▶ **Exercise brief**
In the lines below, look for "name". Copy each line where it appears.

▶ **Information provided**
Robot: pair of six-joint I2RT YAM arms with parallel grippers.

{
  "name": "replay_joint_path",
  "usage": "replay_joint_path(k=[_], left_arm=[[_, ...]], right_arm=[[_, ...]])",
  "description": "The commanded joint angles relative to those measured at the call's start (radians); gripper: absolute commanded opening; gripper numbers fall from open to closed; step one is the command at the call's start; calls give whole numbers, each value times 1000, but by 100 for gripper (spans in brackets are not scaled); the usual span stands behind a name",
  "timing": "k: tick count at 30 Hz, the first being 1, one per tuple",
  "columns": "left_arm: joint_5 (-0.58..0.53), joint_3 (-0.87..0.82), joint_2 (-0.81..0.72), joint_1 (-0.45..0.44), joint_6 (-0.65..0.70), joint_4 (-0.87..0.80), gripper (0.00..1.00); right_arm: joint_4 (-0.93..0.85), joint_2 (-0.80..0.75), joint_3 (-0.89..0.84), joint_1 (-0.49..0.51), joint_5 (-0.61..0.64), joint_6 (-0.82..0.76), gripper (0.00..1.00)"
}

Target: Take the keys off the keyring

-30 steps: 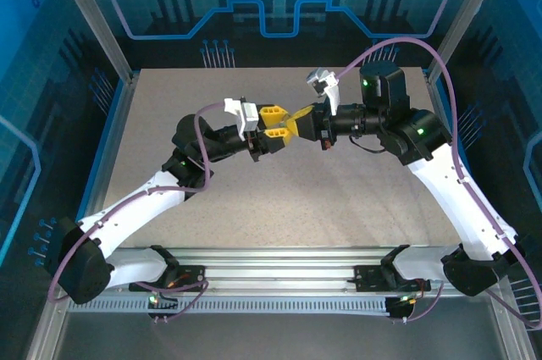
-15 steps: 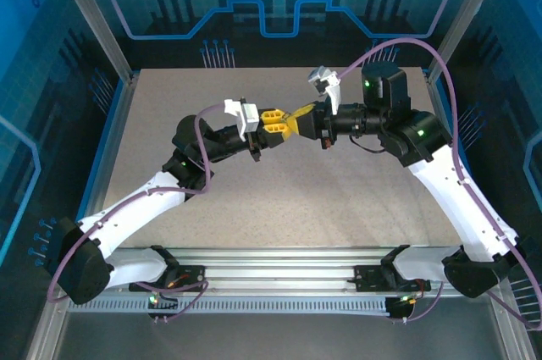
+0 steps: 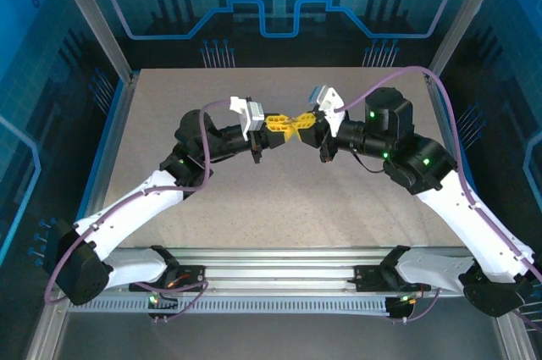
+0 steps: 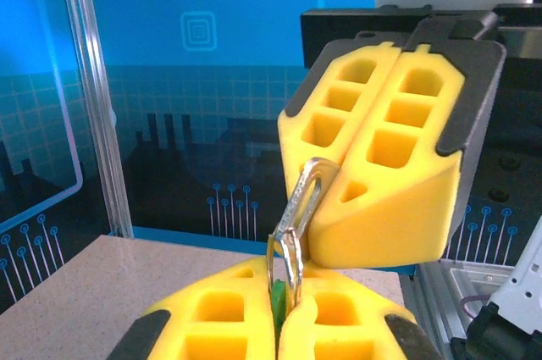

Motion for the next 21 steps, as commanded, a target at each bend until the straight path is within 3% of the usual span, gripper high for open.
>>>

▶ **Written solution**
  "name": "replay_joint_path",
  "description": "The commanded joint angles relative to those measured at the call's start (radians); gripper: absolute commanded opening; gripper numbers fall from open to closed; step one is the command at the call's start; calls give whole numbers, each value times 1000, but by 100 for gripper (spans in brackets are not scaled); the usual span stands behind a name",

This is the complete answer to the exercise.